Perché questa nomina è importante

La scelta di un nuovo CEO presso una cooperativa è sempre più di una semplice decisione amministrativa. Philippe Dessertenne porta evidentemente con sé una visione che va oltre la semplice raccolta dell'uva. Nella mia esperienza, sono proprio questi attori intermedi che spesso sviluppano gli approcci più innovativi in Champagne.

Mentre le grandi maison curano i loro marchi consolidati, le cooperative possono reagire in modo più flessibile alle tendenze del mercato. Penso alla crescente domanda di champagne biologici o ai nuovi concetti di cuvée che esprimono il terroir in modo ancora più autentico.

Cosa significa questo per il panorama champagne?

Maggiore focus sull'autenticità del terroir?

Il nome "Terroirs & Vignerons" è tutto un programma. Mi aspetto che sotto la guida di Dessertenne si punti ancora di più sulle particolarità dei diversi vigneti. In un'epoca in cui i consumatori cercano sempre più autenticità, questo potrebbe essere un importante vantaggio competitivo.

Modernizzazione del marketing

Le cooperative hanno spesso un problema di immagine: sono considerate tradizionali, a volte addirittura antiquate. Un nuovo CEO potrebbe portare aria fresca nella comunicazione. Da tempo osservo quanto sia diventato importante raccontare le storie dietro gli champagne – e proprio in questo le cooperative, con le loro diverse biografie di vigneron, hanno un potenziale enorme.

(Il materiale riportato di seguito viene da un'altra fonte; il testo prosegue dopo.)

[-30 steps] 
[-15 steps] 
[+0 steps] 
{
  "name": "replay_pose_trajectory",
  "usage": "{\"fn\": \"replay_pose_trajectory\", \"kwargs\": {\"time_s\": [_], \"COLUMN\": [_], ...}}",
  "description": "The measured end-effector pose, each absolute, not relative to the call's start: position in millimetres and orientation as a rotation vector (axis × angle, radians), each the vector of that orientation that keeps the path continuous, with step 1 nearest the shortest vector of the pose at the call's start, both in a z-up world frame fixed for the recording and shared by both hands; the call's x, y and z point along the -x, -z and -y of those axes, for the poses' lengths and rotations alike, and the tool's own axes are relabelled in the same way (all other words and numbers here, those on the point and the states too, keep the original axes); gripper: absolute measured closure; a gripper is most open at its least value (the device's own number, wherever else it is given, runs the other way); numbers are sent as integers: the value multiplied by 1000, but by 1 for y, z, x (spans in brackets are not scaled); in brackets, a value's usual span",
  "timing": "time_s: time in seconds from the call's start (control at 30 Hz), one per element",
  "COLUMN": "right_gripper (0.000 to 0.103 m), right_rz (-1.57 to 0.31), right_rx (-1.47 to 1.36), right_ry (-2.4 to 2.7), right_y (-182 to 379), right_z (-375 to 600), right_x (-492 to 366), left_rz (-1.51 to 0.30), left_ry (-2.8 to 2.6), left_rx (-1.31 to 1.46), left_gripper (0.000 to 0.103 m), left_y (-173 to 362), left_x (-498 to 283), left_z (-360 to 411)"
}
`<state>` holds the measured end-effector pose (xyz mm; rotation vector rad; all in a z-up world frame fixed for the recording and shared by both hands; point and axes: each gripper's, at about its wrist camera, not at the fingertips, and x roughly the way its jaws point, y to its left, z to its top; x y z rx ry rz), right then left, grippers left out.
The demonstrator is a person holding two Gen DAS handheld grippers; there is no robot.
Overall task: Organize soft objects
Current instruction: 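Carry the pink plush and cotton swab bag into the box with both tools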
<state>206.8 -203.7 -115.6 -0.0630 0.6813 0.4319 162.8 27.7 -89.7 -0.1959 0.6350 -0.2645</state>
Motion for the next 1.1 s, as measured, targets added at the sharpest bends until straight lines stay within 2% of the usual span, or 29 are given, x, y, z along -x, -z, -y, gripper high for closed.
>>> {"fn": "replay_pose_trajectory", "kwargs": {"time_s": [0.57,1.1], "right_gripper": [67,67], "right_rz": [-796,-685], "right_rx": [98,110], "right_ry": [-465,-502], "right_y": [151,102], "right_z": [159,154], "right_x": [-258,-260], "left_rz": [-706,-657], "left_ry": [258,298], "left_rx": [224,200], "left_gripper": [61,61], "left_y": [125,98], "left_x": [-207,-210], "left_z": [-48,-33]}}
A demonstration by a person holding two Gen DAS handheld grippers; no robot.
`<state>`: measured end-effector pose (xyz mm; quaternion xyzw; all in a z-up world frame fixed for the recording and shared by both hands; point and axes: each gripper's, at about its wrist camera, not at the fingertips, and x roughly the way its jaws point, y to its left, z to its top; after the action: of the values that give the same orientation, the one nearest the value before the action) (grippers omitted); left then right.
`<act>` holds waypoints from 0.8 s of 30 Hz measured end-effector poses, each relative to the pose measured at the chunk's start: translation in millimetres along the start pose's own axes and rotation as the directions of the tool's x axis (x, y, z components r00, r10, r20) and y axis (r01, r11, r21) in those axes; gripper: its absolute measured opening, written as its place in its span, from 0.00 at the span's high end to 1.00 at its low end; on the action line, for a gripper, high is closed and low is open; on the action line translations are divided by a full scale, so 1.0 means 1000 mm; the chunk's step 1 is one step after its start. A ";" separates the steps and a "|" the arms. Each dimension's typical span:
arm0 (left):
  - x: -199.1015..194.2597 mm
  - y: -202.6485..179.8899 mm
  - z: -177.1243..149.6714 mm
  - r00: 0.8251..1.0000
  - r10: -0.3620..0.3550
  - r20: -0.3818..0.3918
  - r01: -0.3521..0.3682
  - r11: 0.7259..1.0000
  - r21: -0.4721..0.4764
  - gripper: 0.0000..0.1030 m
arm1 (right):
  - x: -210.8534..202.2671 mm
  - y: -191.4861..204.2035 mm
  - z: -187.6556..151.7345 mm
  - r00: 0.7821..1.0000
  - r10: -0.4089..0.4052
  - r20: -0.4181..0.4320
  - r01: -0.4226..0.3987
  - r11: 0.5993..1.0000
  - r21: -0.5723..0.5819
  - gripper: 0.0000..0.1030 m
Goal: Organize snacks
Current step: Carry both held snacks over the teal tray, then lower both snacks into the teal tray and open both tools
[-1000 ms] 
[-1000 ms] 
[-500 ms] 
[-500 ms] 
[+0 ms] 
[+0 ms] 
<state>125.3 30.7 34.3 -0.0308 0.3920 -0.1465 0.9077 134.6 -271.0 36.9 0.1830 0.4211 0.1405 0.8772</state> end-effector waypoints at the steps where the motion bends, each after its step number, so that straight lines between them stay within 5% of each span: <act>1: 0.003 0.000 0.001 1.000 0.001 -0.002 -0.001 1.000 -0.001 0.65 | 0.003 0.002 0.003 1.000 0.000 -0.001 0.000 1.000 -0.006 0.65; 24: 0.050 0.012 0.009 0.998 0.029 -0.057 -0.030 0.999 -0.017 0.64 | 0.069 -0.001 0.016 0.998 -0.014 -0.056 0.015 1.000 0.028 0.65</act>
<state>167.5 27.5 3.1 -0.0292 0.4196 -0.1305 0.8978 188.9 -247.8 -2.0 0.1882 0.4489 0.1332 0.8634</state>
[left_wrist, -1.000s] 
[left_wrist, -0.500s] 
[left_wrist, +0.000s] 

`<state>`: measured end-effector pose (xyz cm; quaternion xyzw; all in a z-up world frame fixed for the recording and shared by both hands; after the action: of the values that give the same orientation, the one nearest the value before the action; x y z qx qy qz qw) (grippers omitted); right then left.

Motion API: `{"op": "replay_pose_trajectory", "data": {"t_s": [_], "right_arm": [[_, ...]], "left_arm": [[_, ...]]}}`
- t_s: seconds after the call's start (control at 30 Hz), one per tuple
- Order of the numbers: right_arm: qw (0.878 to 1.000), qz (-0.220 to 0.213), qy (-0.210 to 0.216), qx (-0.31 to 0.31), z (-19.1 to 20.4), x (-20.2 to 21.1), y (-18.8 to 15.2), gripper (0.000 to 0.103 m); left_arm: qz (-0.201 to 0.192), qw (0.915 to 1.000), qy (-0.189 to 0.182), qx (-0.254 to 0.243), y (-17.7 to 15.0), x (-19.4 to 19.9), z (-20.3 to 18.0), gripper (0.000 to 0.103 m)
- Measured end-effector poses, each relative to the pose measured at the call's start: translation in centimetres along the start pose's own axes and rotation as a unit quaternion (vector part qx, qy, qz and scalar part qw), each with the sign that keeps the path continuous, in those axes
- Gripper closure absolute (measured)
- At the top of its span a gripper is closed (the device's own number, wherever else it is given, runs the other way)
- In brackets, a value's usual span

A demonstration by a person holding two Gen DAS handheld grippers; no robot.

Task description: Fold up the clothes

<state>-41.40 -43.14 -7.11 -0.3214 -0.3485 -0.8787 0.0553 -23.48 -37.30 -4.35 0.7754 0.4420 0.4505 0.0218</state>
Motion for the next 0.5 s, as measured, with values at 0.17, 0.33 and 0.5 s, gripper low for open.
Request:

La mia valutazione come esperto di champagne

I cambi di personale di questo tipo mi interessano sempre, perché spesso segnano punti di svolta. Negli ultimi anni ho osservato una chiara evoluzione: la classe media della Champagne diventa sempre più professionale e sicura di sé. Le cooperative investono in moderne tecnologie di cantina, sviluppano marchi propri e non si posizionano più solo come alternativa economica alle grandi maison.

Philippe Dessertenne si trova ora di fronte al compito di portare avanti questa evoluzione. La domanda è: sceglierà la strada conservativa o aprirà coraggiosamente nuovi mercati? La mia previsione va sulla seconda opzione – perché chi oggi in Champagne rimane fermo, viene rapidamente superato.

Cosa possono aspettarsi gli amanti dello champagne

Come consumatore si dovrebbero sicuramente tenere d'occhio cooperative come Terroirs & Vignerons. Spesso nascono là champagne con un rapporto qualità-prezzo imbattibile. Allo stesso tempo offrono autentiche espressioni di terroir che nelle grandi marche spesso si perdono attraverso l'assemblage.

Sono curioso di vedere quali nuovi champagne nasceranno sotto l'egida di Dessertenne. Forse assisteremo a una rinascita di cuvée basate su piccole parcelle o ad approcci innovativi nella viticoltura sostenibile.

La Champagne rimane comunque affascinante – e non solo per i grandi nomi, ma proprio per questi importanti attori dietro le quinte, che costituiscono le fondamenta di questa straordinaria regione vinicola.